| Your goal |
Every line of the entries below from the one containing "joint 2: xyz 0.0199" to the one containing "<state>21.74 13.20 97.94", both ends included, must be written out exactly. No other line belongs in the answer.

** Data supplied follows **

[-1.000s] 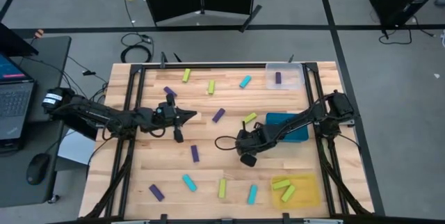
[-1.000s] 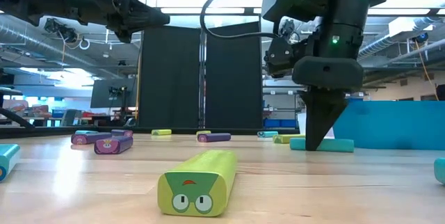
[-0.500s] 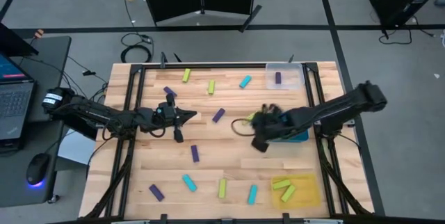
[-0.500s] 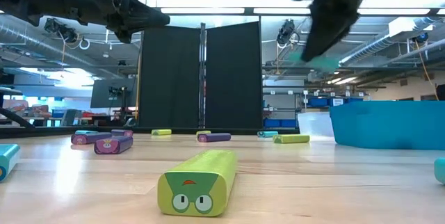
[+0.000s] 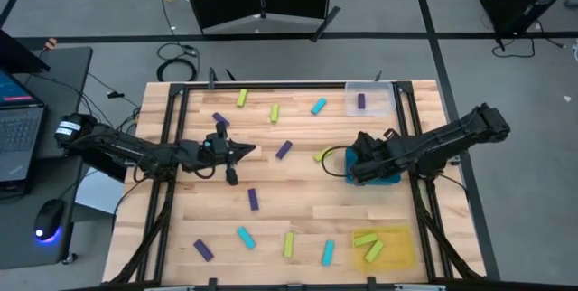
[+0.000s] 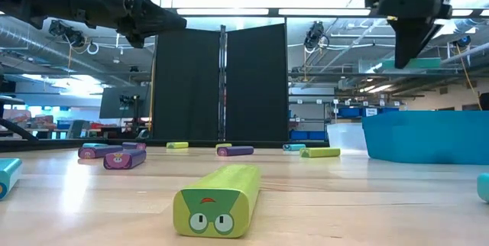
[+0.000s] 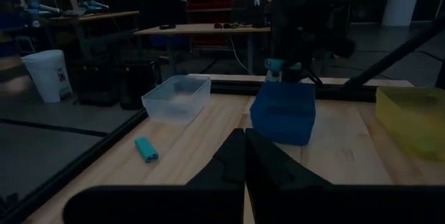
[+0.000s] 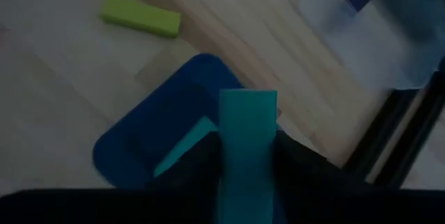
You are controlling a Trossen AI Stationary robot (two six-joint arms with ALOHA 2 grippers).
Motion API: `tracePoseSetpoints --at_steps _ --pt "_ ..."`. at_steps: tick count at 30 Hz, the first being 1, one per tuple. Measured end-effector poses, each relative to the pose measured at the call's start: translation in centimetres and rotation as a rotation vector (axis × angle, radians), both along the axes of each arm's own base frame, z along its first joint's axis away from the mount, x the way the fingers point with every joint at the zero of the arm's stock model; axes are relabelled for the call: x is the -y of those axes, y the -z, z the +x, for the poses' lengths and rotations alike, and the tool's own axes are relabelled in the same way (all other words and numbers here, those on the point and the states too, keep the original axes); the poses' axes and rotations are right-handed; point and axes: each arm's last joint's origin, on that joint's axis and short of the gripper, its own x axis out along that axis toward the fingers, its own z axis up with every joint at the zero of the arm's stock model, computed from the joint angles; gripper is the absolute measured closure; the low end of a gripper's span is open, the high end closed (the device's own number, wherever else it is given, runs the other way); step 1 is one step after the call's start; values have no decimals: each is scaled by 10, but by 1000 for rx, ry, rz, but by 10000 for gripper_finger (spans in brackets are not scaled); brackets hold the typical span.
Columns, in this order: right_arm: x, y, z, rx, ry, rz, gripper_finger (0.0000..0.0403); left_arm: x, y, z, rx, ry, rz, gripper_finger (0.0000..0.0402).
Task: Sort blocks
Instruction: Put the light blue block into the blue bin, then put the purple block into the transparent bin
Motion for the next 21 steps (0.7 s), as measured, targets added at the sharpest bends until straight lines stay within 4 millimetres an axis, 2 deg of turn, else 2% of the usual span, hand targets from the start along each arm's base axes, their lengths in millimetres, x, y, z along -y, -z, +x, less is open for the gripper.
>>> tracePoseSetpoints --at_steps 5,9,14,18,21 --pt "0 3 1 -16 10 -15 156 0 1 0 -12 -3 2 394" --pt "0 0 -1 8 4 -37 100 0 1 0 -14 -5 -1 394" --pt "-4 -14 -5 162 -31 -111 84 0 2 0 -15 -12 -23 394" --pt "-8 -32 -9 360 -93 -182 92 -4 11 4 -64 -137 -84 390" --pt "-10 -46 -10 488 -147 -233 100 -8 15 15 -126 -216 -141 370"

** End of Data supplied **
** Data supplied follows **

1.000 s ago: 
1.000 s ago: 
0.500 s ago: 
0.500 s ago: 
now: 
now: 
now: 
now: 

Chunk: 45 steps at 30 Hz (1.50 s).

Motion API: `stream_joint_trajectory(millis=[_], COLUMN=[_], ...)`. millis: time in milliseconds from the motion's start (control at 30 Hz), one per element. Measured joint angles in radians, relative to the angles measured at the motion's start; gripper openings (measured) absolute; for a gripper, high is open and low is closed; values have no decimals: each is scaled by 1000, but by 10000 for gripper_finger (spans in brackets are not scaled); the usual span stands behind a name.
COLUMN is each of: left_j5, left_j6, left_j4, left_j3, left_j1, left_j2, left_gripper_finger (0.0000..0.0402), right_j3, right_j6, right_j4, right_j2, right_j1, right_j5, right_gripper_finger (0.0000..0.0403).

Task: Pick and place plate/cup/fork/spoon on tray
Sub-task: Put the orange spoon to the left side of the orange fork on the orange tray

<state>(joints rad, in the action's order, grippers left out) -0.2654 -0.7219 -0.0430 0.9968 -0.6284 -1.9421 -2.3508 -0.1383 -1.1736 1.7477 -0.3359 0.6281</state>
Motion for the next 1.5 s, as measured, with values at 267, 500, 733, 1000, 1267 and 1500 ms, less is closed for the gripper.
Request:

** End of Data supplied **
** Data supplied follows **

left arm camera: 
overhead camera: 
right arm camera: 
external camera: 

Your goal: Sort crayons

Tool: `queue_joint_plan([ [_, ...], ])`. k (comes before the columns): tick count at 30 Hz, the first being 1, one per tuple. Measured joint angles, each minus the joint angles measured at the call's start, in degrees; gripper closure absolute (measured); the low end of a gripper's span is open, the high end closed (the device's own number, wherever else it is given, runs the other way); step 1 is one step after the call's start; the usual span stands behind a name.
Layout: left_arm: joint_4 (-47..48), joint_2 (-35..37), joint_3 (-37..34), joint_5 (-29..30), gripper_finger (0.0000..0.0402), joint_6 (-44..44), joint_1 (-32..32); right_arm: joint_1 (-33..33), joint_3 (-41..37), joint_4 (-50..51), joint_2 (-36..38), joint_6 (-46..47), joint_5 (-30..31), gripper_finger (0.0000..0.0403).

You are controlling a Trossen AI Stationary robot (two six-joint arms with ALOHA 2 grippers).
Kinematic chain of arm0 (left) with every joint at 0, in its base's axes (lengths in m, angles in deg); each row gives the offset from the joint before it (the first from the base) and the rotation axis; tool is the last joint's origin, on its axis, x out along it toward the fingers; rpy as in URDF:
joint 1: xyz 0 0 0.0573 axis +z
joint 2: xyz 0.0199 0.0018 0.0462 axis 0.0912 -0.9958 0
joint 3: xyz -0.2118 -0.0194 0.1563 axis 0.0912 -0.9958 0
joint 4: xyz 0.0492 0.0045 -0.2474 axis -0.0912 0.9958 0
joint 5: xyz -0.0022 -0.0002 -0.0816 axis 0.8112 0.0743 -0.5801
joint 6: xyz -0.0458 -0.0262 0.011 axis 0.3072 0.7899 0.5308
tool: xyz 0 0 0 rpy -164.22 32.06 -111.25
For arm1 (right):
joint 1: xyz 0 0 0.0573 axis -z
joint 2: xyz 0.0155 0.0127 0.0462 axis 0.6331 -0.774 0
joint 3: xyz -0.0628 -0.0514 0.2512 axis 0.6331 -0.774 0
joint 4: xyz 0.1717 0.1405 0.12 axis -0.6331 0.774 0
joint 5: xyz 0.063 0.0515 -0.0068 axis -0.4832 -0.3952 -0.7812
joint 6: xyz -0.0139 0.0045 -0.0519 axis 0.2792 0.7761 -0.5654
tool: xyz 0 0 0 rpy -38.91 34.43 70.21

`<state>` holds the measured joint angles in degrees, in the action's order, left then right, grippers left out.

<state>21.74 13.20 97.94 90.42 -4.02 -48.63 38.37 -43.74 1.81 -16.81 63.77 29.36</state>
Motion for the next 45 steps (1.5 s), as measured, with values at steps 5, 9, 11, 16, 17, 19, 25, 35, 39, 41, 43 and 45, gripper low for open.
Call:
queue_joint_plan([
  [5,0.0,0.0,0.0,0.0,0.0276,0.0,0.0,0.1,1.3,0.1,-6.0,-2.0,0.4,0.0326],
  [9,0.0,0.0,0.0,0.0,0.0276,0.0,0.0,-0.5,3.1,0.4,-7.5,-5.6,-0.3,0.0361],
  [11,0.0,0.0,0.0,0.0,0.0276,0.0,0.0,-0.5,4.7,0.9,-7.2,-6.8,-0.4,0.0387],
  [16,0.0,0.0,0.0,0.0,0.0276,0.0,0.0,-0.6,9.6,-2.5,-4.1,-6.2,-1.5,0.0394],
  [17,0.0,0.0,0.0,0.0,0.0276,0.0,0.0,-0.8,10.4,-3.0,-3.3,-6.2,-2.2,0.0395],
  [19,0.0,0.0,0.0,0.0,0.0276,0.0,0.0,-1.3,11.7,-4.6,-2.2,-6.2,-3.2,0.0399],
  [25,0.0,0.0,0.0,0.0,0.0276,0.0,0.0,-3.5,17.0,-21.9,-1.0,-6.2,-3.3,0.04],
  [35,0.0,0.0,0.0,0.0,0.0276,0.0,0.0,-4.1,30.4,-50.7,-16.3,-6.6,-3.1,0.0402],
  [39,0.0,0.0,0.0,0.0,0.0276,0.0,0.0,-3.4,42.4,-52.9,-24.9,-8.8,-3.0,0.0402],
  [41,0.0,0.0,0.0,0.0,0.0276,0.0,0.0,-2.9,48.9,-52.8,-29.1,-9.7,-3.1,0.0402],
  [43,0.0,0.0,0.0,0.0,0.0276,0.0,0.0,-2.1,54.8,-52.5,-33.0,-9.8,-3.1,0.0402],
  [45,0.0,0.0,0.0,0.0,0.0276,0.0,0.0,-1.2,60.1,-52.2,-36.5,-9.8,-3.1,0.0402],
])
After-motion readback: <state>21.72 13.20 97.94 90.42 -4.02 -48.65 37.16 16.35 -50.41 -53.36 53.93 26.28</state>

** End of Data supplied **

| Result for this exercise |
joint 2: xyz 0.0199 0.0018 0.0462 axis 0.0912 -0.9958 0
joint 3: xyz -0.2118 -0.0194 0.1563 axis 0.0912 -0.9958 0
joint 4: xyz 0.0492 0.0045 -0.2474 axis -0.0912 0.9958 0
joint 5: xyz -0.0022 -0.0002 -0.0816 axis 0.8112 0.0743 -0.5801
joint 6: xyz -0.0458 -0.0262 0.011 axis 0.3072 0.7899 0.5308
tool: xyz 0 0 0 rpy -164.22 32.06 -111.25
For arm1 (right):
joint 1: xyz 0 0 0.0573 axis -z
joint 2: xyz 0.0155 0.0127 0.0462 axis 0.6331 -0.774 0
joint 3: xyz -0.0628 -0.0514 0.2512 axis 0.6331 -0.774 0
joint 4: xyz 0.1717 0.1405 0.12 axis -0.6331 0.774 0
joint 5: xyz 0.063 0.0515 -0.0068 axis -0.4832 -0.3952 -0.7812
joint 6: xyz -0.0139 0.0045 -0.0519 axis 0.2792 0.7761 -0.5654
tool: xyz 0 0 0 rpy -38.91 34.43 70.21

`<state>` holds the measured joint angles in degrees, in the action's order, left then right, grippers left out.

<state>21.74 13.20 97.94 90.42 -4.02 -48.63 38.37 -43.74 1.81 -16.81 63.77 29.36</state>

The output for this exercise is finished.